De aciertos hay que destacar los pilares, (ya lo habíamos intentado en un proyecto de ley en 2012), y aumentar el programa Colombia Mayor (el pilar solidario) en monto igual a la línea de pobreza extrema (según el Dane, estimada en 223.000 pesos) y en la cobertura.
Considero que es también acertado que los recursos ahorrados sean manejados con la independencia que garantiza el Banco de la República.

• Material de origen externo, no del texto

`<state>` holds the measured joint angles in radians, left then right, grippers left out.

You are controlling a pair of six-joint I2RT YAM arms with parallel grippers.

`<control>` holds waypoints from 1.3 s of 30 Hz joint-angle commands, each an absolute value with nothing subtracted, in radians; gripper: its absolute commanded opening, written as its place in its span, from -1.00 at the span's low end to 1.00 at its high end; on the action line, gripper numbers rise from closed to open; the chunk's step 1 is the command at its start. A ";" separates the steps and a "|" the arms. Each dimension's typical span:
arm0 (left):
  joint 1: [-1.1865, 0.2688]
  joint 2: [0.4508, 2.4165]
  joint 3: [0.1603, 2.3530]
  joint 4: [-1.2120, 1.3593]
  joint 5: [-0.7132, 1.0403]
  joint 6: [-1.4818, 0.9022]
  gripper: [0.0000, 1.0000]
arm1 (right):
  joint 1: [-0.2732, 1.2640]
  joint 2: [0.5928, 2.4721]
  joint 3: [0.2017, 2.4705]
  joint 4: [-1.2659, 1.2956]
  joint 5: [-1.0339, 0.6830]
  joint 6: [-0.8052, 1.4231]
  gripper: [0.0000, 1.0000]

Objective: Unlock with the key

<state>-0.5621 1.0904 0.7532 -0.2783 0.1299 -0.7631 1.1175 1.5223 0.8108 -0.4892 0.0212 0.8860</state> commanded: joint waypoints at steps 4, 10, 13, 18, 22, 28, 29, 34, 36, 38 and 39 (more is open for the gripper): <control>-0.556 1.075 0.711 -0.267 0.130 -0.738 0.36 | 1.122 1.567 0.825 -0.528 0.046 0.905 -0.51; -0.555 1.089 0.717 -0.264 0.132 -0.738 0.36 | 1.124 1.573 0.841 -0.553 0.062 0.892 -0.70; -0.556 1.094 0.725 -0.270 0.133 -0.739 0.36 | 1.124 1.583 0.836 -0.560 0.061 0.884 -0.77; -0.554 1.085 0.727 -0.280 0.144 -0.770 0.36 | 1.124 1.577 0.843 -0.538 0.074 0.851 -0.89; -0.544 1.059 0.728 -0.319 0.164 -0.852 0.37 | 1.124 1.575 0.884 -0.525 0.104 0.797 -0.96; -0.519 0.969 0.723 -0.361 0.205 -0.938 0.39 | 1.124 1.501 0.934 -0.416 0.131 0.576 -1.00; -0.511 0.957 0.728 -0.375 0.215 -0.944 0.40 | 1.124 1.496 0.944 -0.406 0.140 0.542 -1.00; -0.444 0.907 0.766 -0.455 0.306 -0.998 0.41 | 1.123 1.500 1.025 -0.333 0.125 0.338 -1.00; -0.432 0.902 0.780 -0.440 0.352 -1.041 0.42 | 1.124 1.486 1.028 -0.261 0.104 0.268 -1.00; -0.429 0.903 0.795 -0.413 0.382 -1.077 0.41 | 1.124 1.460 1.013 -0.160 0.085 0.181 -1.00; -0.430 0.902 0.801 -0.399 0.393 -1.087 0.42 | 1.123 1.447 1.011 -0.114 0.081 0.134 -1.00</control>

Uno de los puntos más importantes sobre los cuales hay un enorme consenso es que los pilares reducen los subsidios a las pensiones altas. Es decir, reducen la regresividad del régimen de prima media (el de Colpensiones).
En el régimen semi-contributivo, como lo ha explicado el exdirector de Colpensiones Mauricio Olivera, ya no se van a devolver los recursos si la persona no alcanza las semanas (indemnización sustitutiva o devolución de saldos). Los van a volver una renta vitalicia, con un subsidio adicional de 20% para hombres y 30% para mujeres. El riesgo es que las rentas vitalicias sean bajas y no llenen las expectativas de la población.
Ahora bien, es fundamental que se aborde el tema de los BEPS, sobre los cuales la reforma no dice nada y por lo tanto no se atiende ni se incentiva el ahorro cuando el trabajador es informal.
En buena hora, la pensión familiar, cotización por semanas, y pensión anticipada se mantienen. En pensión anticipada si llega a la edad de pensión, pero no alcanza las 1.300 semanas, pero cotizó por lo menos 1.000, entonces se le paga la pensión y se le descuenta lo cotizado (lo mismo que nosotros propusimos, en mi calidad de ministro de Trabajo y está contenido en la reforma pensional del año 2012.)
Existe, como decía al principio, algunos riesgos: el umbral, sobre todo si la Cámara llegara a aceptar los 4 salarios mínimos, como lo anticipó el presidente en su alocución y que además terminaría por acabar con la reforma, pues cualquier cambio de esa magnitud incumple los acuerdos con los partidos y se cae en la conciliación. Adicional, como lo manifestó el expresidente Álvaro Uribe, los Fondos de Pensiones tendrían que trasladar una cifra que equivale al 88% a Colpensiones.
Sobre el ‘mico’ en la reforma pensional, según el cual, las pensiones superiores a tres millones tendrían que pagar impuestos, es un tremendo error. Solo en una reforma tributaria se pueden poner impuestos. La reforma pensional NO es una reforma tributaria. Por tanto ese artículo deberá caerse en la Corte Constitucional.
Agradezco a Mauricio Olivera, verdadero inspirador de esta columna. Sus aportes son suyos, los errores son míos.